● Dataset content
☆ ☆ ☆
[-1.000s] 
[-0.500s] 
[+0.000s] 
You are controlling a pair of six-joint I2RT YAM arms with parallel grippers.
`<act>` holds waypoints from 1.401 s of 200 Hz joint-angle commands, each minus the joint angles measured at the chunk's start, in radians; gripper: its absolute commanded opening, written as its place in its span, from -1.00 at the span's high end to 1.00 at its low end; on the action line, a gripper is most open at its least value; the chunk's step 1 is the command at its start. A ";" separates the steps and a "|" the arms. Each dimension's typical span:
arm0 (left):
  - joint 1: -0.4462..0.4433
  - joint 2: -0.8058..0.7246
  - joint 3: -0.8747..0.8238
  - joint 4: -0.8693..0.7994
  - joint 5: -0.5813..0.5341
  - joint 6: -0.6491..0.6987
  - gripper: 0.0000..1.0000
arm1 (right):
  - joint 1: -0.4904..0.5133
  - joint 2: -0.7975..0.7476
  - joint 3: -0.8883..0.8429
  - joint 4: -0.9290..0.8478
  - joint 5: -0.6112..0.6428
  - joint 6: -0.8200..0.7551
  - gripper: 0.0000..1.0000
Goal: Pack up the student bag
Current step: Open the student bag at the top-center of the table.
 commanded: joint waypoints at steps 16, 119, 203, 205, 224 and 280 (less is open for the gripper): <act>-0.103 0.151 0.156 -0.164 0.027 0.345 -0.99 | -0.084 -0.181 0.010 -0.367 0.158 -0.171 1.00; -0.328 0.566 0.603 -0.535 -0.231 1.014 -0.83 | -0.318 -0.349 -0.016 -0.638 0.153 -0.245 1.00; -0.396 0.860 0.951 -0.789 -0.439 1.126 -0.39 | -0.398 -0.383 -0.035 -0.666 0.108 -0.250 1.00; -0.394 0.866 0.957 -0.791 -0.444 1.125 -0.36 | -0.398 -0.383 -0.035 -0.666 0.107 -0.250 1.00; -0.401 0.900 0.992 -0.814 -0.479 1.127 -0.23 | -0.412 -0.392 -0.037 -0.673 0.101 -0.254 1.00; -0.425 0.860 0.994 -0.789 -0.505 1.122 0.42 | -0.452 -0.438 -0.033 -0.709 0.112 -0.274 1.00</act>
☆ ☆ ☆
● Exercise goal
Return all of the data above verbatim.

● Answer box
[-1.000s] 
[-0.500s] 
[+0.000s] 
You are controlling a pair of six-joint I2RT YAM arms with parallel grippers.
`<act>` holds waypoints from 1.401 s of 200 Hz joint-angle commands, each minus the joint angles measured at the chunk's start, in radians; gripper: its absolute commanded opening, written as its place in its span, from -1.00 at the span's high end to 1.00 at its low end; on the action line, a gripper is most open at its least value; the chunk's step 1 is the command at its start. A ";" separates the steps and a "|" the arms. Each dimension's typical span:
arm0 (left):
  - joint 1: -0.4462..0.4433
  - joint 2: -0.8058..0.7246
  - joint 3: -0.8747..0.8238
  - joint 4: -0.8693..0.7994
  - joint 5: -0.5813..0.5341
  - joint 6: -0.6491..0.6987
  - gripper: 0.0000..1.0000
arm1 (right):
  - joint 1: -0.4904..0.5133
  - joint 2: -0.7975..0.7476
  - joint 3: -0.8883..0.8429
  - joint 4: -0.9290..0.8478
  - joint 5: -0.6112..0.6428
  - joint 6: -0.8200..0.7551
  - gripper: 0.0000..1.0000
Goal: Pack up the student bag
Current step: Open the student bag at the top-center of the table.
 commanded: joint waypoints at steps 16, 119, 203, 205, 224 and 280 (less is open for the gripper): <act>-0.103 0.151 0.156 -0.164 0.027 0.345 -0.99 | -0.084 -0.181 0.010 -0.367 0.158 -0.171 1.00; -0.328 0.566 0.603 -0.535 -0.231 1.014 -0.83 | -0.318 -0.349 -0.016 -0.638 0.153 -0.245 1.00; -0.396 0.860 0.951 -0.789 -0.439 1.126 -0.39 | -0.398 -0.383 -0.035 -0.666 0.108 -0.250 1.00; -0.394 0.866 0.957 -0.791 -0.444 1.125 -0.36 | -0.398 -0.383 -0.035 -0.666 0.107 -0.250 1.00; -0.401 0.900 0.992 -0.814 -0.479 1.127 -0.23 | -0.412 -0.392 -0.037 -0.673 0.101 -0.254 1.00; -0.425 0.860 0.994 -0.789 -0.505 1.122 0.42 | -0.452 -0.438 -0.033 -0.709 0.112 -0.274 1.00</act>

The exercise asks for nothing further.